## WHAT IS NEEDED
Everything in the records below must be repeated exactly, except the pictures.

## RECORD EXCERPTS
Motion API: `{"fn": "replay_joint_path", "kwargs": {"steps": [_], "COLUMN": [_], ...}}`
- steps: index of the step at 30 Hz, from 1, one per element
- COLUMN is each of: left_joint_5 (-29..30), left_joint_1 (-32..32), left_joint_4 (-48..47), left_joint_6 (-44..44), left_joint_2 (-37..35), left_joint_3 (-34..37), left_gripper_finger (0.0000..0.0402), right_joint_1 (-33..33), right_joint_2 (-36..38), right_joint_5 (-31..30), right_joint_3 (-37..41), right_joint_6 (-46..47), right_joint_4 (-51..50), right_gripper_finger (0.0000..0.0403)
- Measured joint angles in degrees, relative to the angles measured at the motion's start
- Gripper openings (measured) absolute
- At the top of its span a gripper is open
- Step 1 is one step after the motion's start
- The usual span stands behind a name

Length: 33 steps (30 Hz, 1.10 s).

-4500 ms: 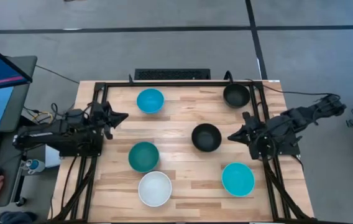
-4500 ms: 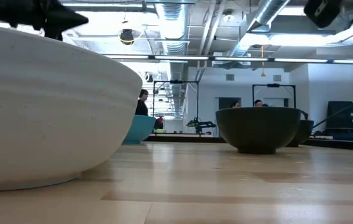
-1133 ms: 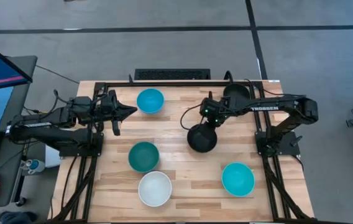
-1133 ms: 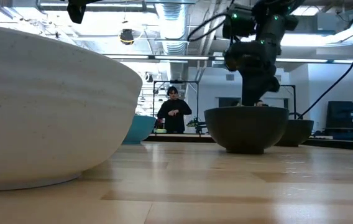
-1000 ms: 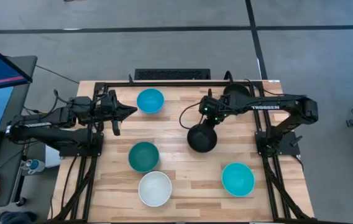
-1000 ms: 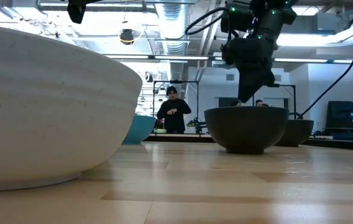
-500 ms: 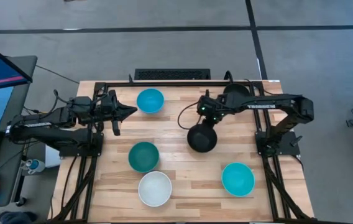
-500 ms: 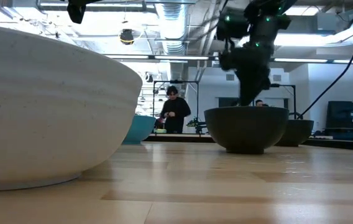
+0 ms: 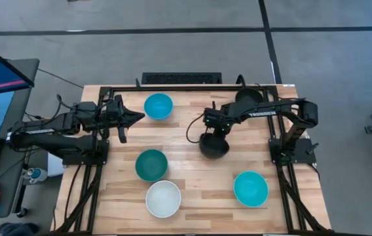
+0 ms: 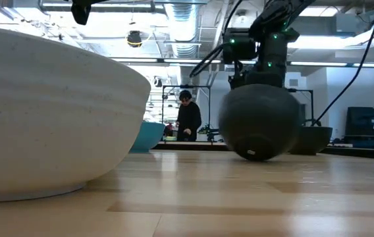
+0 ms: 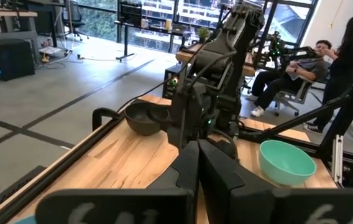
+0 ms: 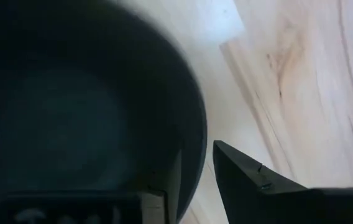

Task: Nest bowls inside each other
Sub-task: Stack the black bowl on the green bowl

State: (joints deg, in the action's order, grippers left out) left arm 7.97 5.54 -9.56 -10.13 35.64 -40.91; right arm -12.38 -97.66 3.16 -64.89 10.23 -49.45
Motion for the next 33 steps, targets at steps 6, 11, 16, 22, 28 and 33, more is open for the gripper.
{"fn": "replay_joint_path", "kwargs": {"steps": [6,11,16,22,28,33], "left_joint_5": [0.0,0.1,0.2,0.2,0.2,0.2], "left_joint_1": [0.0,0.0,0.0,0.0,0.0,0.0], "left_joint_4": [0.0,0.0,0.0,0.0,0.0,0.0], "left_joint_6": [0.0,0.0,0.0,0.0,0.0,0.0], "left_joint_2": [0.0,0.0,0.0,0.0,0.0,0.0], "left_joint_3": [0.0,0.0,0.0,0.0,0.0,0.0], "left_gripper_finger": [0.0,0.0,0.0,0.0,0.0,0.0], "right_joint_1": [-0.3,-0.9,0.0,2.9,7.9,11.7], "right_joint_2": [3.2,4.2,4.2,4.1,4.1,5.9], "right_joint_5": [-0.4,-0.5,-0.4,1.6,3.0,2.8], "right_joint_3": [-3.9,-6.8,-7.7,-7.7,-7.7,-7.7], "right_joint_6": [-1.7,-1.8,-1.7,0.6,3.6,6.2], "right_joint_4": [0.0,-1.6,-4.6,-6.0,-8.6,-6.0], "right_gripper_finger": [0.0118,0.0118,0.0118,0.0118,0.0118,0.0118]}}
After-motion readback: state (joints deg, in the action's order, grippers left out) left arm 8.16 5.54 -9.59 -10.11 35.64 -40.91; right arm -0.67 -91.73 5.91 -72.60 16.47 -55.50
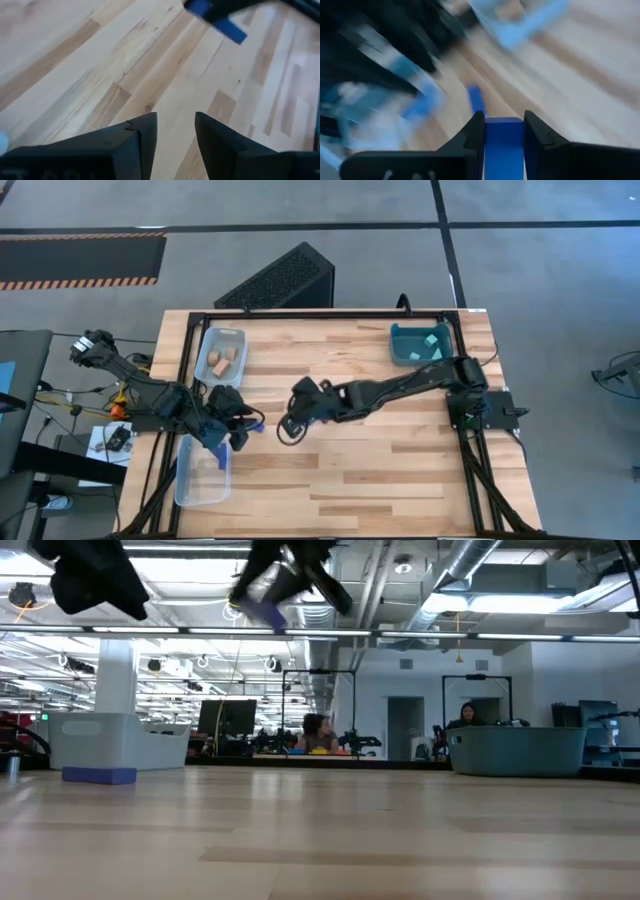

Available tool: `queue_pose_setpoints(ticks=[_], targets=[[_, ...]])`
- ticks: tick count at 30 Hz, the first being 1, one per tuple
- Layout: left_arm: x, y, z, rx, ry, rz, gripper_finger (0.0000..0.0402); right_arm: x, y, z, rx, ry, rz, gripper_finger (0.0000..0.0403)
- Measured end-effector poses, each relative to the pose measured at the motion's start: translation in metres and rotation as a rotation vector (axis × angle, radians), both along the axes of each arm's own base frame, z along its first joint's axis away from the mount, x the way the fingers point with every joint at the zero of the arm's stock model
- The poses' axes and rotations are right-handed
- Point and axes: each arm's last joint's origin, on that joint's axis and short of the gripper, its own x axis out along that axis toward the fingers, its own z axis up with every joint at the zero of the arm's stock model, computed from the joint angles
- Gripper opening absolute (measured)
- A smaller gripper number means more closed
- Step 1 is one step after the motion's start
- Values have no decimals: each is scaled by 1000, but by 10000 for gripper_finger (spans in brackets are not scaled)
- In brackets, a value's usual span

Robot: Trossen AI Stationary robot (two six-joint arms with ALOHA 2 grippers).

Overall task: Sort & place blocks by color
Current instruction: Put the blue block into the transparent bin

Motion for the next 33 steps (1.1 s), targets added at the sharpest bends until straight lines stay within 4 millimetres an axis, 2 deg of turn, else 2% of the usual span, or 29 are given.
queue_pose_setpoints(ticks=[4, 10, 14, 19, 27, 33], targets=[[6, -3, 6, 32, -82, -30, 119, 4, -10, 30, -16, -180, 76, 85], [18, -9, 21, 134, -255, -109, 119, 15, -17, 50, 30, -405, 184, 85], [24, -12, 31, 182, -346, -149, 119, 16, -14, 53, 32, -433, 201, 85], [26, -13, 41, 214, -425, -182, 125, 9, -8, 66, 20, -465, 231, 85], [28, -15, 55, 223, -544, -189, 196, -8, -9, 92, -65, -499, 264, 85], [30, -16, 63, 258, -607, -228, 232, -10, -9, 100, -71, -539, 290, 85]])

## SOLUTION TO THE PROBLEM
Motion API: `{"fn": "replay_joint_path", "kwargs": {"steps": [_], "COLUMN": [_], ...}}`
- steps: index of the step at 30 Hz, from 1, one per element
- COLUMN is each of: left_joint_5 (-29..30), left_joint_1 (-32..32), left_joint_4 (-48..47), left_joint_6 (-44..44), left_joint_2 (-37..35), left_joint_3 (-34..37), left_gripper_finger (0.0000..0.0402), right_joint_1 (-33..33), right_joint_2 (-36..38), right_joint_5 (-31..30), right_joint_3 (-37..41), right_joint_6 (-46..47), right_joint_4 (-51..50), right_gripper_finger (0.0000..0.0403)
- Measured joint angles in degrees, relative to the angles measured at the motion's start
- Gripper openings (measured) absolute
- At the top of its span a gripper is open
- Step 1 is one step after the motion's start
- The usual span stands behind a name

Length: 33 steps (30 Hz, 1.10 s).

-4500 ms: 
-4500 ms: 
-1133 ms: 
-1133 ms: 
-1000 ms: 
-1000 ms: 
-500 ms: 
-500 ms: 
+0 ms: 
+0 ms: 
+0 ms: 
+0 ms: 

Task: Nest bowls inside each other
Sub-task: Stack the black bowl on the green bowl

State: (joints deg, in the action's order, grippers left out) left arm 7.97 5.54 -9.56 -10.13 35.64 -40.91; right arm -12.38 -97.66 3.16 -64.89 10.23 -49.45
Motion for the next 33 steps, targets at steps 6, 11, 16, 22, 28 and 33, more is open for the gripper.
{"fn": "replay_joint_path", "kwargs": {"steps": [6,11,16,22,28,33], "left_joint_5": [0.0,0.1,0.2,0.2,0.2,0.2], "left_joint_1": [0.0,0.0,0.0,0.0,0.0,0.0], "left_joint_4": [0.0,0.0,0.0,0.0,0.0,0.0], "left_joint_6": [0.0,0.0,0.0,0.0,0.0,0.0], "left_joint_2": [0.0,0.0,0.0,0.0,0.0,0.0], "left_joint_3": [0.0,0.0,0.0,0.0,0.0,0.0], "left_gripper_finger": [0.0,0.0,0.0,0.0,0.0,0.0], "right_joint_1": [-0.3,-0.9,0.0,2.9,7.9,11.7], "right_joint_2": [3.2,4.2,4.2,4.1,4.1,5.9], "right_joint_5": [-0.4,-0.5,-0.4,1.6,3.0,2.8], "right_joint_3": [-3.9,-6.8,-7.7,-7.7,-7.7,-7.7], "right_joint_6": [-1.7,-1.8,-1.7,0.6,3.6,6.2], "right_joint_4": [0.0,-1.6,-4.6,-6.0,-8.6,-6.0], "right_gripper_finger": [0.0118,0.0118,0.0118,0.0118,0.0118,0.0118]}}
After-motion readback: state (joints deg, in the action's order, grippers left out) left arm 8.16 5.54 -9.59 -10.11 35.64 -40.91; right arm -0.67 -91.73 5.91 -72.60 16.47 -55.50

Available tool: `queue_pose_setpoints(ticks=[_], targets=[[_, ...]])`
- ticks: tick count at 30 Hz, the first being 1, one per tuple
- Layout: left_arm: x, y, z, rx, ry, rz, gripper_finger (0.0000..0.0402); right_arm: x, y, z, rx, ry, rz, gripper_finger (0.0000..0.0403)
- Measured end-effector poses, each relative to the pose measured at the motion's start: translation in metres and rotation as a rotation vector (axis × angle, radians), both along the axes of each arm's own base frame, z along its first joint's axis away from the mount, x the way the fingers point with every joint at the zero of the arm's stock model
- The poses' axes and rotations are right-handed
- Point and axes: each arm's last joint's origin, on that joint's axis and short of the gripper, its own x axis out along that axis toward the fingers, its own z axis up with every joint at the zero of the arm's stock model, computed from the joint angles
- Gripper opening absolute (measured)
- A smaller gripper number means more closed
- Step 1 is one step after the motion's start
- Values have no decimals: each is scaled by 1000, but by 10000 for gripper_finger (spans in brackets are not scaled)
- In brackets, a value's usual span

Robot: Trossen AI Stationary robot (two six-joint arms with ALOHA 2 grippers).

Overall task: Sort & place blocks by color
Current instruction: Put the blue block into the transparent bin

Motion for the next 33 steps (1.1 s), targets added at the sharpest bends until straight lines stay within 4 millimetres an axis, 2 deg of turn, else 2% of the usual span, or 29 are given.
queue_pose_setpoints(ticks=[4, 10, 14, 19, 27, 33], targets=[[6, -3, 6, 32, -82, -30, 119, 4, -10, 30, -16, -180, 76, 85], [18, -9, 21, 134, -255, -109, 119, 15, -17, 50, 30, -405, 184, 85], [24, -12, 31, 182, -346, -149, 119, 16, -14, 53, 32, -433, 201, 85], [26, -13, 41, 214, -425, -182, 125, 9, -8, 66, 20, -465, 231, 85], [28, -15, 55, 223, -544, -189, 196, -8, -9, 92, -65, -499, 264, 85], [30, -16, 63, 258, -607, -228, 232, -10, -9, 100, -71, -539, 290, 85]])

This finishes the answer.